How to Use the ER Wisely 

Children are frequently cutting themselves, scraping knees and elbows, sometimes falling and even breaking bones. The guidelines below apply to children and adults alike. Hospital emergency rooms are not the place to go for common illnesses or minor injuries. 
  • For any health concern call your family doctor first. Your family doctor knows you and your medical history. Same-day urgent appointments may be available.
  • If your family doctor is not available check medimap.ca for walk-in clinic wait times and hours.

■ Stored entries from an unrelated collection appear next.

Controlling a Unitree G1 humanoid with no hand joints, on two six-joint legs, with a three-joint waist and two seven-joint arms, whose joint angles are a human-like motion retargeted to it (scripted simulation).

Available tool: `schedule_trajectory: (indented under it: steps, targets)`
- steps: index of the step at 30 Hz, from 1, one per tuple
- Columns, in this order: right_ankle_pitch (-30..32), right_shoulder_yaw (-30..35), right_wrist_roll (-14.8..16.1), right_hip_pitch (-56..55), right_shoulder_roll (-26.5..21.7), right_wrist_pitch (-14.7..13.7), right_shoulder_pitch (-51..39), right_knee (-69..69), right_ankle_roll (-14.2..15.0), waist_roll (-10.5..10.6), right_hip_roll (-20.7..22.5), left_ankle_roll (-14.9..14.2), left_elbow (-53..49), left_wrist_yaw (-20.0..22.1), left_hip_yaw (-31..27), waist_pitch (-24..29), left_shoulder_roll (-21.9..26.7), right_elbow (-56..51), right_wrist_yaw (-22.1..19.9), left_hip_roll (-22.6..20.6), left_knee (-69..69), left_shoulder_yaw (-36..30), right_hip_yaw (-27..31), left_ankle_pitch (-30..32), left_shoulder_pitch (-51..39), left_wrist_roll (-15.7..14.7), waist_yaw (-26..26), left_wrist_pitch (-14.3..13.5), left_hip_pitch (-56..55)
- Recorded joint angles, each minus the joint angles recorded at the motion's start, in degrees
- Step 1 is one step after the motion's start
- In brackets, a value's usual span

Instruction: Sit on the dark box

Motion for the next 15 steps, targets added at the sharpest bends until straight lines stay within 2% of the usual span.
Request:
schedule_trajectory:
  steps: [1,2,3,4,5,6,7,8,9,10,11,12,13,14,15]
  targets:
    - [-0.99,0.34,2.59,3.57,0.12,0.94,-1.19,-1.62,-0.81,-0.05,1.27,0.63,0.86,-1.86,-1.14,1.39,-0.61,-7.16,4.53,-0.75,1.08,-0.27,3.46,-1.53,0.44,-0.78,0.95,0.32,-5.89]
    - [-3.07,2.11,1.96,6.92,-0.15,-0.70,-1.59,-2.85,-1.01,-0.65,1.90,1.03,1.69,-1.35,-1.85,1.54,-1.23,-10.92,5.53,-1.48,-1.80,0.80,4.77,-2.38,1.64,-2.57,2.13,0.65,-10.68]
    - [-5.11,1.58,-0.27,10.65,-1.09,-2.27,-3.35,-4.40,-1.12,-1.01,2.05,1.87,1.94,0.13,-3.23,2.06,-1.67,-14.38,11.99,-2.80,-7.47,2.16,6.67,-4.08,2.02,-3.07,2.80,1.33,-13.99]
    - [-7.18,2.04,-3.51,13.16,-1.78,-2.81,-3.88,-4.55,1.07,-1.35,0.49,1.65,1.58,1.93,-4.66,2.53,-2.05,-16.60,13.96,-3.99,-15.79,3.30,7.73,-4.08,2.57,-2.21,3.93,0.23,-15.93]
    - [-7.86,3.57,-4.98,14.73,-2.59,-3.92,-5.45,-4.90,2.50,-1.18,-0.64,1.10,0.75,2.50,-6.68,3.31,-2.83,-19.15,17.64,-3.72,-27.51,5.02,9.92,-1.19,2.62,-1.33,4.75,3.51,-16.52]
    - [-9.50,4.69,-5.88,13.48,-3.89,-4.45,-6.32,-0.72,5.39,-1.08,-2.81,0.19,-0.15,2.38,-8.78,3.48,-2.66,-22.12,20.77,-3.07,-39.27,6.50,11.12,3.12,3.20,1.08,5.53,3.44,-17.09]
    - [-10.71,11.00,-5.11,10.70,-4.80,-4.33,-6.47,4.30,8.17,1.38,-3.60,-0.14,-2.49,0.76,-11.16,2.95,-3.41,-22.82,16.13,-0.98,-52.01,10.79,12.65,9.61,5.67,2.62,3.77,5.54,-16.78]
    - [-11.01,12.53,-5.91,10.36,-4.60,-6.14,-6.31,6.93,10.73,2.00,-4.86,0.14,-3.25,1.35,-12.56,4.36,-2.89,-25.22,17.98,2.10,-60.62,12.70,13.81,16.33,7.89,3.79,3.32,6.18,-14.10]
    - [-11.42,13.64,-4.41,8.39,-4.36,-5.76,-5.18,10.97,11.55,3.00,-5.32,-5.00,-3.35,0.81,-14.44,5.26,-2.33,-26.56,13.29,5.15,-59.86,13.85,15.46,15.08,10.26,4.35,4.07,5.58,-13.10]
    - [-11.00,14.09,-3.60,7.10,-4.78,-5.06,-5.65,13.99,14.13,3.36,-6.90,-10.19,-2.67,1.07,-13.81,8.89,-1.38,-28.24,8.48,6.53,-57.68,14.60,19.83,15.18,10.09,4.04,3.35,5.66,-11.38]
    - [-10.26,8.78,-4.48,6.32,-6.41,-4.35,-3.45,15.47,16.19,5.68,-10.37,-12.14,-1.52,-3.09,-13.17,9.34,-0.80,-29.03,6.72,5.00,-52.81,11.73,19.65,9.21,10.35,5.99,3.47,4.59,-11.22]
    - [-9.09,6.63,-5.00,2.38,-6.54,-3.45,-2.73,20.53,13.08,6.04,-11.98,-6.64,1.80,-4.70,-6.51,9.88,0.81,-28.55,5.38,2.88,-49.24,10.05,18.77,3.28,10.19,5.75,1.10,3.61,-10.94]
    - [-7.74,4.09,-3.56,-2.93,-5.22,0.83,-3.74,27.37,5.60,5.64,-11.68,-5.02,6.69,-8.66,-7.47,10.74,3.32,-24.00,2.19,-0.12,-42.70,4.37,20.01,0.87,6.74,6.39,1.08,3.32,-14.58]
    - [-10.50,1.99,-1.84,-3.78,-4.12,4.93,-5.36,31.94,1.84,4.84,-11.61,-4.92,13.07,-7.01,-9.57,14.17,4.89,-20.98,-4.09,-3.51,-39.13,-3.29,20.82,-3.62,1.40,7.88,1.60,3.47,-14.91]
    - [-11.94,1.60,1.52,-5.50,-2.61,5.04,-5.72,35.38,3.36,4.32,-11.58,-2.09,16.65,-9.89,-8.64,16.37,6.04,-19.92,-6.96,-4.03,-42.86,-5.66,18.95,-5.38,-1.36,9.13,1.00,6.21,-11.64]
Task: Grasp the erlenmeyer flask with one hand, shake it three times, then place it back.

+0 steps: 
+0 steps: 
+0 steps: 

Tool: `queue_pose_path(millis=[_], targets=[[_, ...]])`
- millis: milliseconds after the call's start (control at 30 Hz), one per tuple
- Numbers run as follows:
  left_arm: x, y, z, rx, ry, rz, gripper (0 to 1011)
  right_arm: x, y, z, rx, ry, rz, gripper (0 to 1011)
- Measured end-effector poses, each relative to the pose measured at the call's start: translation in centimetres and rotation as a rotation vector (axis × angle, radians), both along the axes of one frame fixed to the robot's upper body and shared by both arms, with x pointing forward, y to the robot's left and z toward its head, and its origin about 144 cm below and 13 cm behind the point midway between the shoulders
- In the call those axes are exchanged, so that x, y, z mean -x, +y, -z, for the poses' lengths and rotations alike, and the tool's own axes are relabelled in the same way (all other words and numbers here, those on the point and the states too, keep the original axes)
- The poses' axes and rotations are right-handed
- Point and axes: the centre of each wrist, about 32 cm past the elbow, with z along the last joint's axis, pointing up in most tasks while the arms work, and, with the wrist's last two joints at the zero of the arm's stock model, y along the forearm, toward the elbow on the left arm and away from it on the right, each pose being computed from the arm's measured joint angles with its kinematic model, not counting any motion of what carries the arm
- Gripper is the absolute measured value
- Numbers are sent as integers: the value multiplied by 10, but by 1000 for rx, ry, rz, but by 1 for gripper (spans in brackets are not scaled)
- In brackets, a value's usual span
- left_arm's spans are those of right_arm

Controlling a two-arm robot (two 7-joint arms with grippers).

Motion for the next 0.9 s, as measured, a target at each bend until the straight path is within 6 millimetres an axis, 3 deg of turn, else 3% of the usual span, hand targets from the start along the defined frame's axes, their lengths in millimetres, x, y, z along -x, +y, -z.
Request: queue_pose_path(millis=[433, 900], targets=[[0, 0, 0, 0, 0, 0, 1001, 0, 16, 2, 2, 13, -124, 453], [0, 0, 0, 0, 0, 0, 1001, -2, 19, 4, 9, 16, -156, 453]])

  • For trusted health advice call 8-1-1, HealthLinkBC, available 24 hours/day, 7 days/week. Speak with a representative who will help you find health information and services, or connect you with a nurse for health advice, a dietitian for nutrition information or a pharmacist for medication advice.
  • For an urgent medication refill speak with your pharmacist. Your pharmacist may be able to provide an emergency refill of your prescription, including medications for chronic conditions. Contact your pharmacist for minor issues that might be managed with over-the-counter medications.
  • For a child/youth mental health crisis, call Fraser Health’s START program at 1-844-782-7811.
  • For a possible poisoning or exposure to a toxic substance, call Poison Control at 1-800-567-8911.
  • For critical or life-threatening conditions, including broken bones, severe breathing problems or severe bleeding call 9-1-1 or go to the nearest emergency room.